Although I grew up in a wonderful large middle class family, I scored 3 on the Harvard ACE quiz

Ultimately, we ALL have the capacity to become impaired or lose our temper and most have witnessed the same growing up. 

Add to that the rampant bullying unleashed by social media and cultural rage stoked by so-called “news” and the risks become greater.
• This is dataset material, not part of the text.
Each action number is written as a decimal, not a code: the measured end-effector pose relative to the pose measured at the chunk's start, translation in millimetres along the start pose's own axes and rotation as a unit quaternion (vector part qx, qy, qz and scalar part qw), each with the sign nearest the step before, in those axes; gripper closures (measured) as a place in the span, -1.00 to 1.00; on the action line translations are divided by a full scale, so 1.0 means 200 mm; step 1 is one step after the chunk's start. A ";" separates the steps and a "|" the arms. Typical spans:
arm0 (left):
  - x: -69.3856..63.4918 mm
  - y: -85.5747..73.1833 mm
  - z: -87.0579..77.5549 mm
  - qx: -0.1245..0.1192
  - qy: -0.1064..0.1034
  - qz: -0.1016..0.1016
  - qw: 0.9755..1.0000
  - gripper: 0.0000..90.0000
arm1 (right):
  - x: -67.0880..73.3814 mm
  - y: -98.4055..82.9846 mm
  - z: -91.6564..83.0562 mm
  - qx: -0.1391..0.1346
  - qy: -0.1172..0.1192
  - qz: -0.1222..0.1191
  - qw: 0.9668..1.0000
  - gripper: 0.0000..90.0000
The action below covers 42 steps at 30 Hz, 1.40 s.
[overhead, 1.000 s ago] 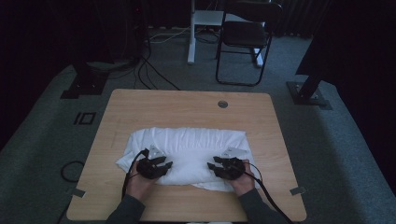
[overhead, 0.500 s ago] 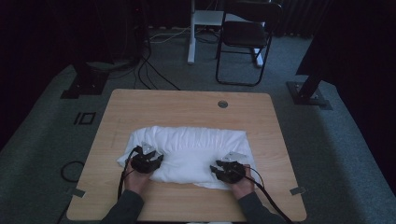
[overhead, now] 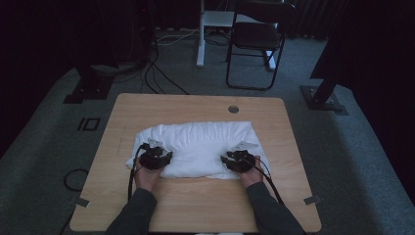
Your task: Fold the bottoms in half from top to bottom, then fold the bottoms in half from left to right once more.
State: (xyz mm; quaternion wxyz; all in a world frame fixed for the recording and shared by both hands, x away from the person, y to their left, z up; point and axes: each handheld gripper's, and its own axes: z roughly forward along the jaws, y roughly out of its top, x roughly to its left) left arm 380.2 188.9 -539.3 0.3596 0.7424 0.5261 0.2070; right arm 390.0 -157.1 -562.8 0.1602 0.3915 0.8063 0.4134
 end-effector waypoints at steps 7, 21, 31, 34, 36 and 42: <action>0.22 0.05 -0.16 -0.041 0.021 -0.054 0.998 -0.16 | -0.01 -0.01 0.00 -0.004 0.004 0.003 1.000 0.35; 0.36 0.00 -0.08 -0.006 0.035 -0.112 0.993 -0.67 | 0.00 -0.02 0.00 -0.012 0.001 0.004 1.000 0.35; 0.39 -0.03 -0.03 0.014 0.038 -0.125 0.991 -0.94 | 0.00 -0.02 0.00 -0.012 0.000 0.003 1.000 0.35; 0.41 -0.04 -0.01 0.022 0.044 -0.133 0.990 -0.96 | 0.00 -0.02 0.00 -0.012 0.000 0.003 1.000 0.35; 0.42 -0.05 -0.01 0.021 0.054 -0.130 0.990 -0.98 | 0.00 -0.02 0.00 -0.012 0.000 0.003 1.000 0.35; 0.41 -0.06 -0.01 0.029 0.081 -0.111 0.990 -0.99 | 0.00 -0.02 0.00 -0.013 0.000 0.002 1.000 0.35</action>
As my young daughter stated, “I know about sticks and stones but the names hurt more than anything.”

The Importance of Supportive Relationships 

Supportive relationships are one of the greatest protective factors helping kids overcome ACEs. 

A grandparent or other caring family member, or even a teacher or friend can be a source of refuge for an at risk child. 

Programs like Big Brothers, Big Sisters of America or Boys & Girls Clubs, community services, and skill-building opportunities also offer support to improve a child’s resilience in the face of adverse childhood experiences. 

One of my friends, whose father was repeatedly jailed for drugs or violence, and whose mother was schizophrenic, endured a horrifically dysfunctional childhood, including often going without food, heat, or electricity, and eventually losing a sibling to suicide. A caring teacher helped this child escape at age 13 and eventually become a physician. She was lucky. 

We can all help by seeking help ourselves for substance abuse or mental health challenges that impact our parenting, being that compassionate adult in a child’s life, and supporting organizations that help high risk children thrive despite the odds stacked against them.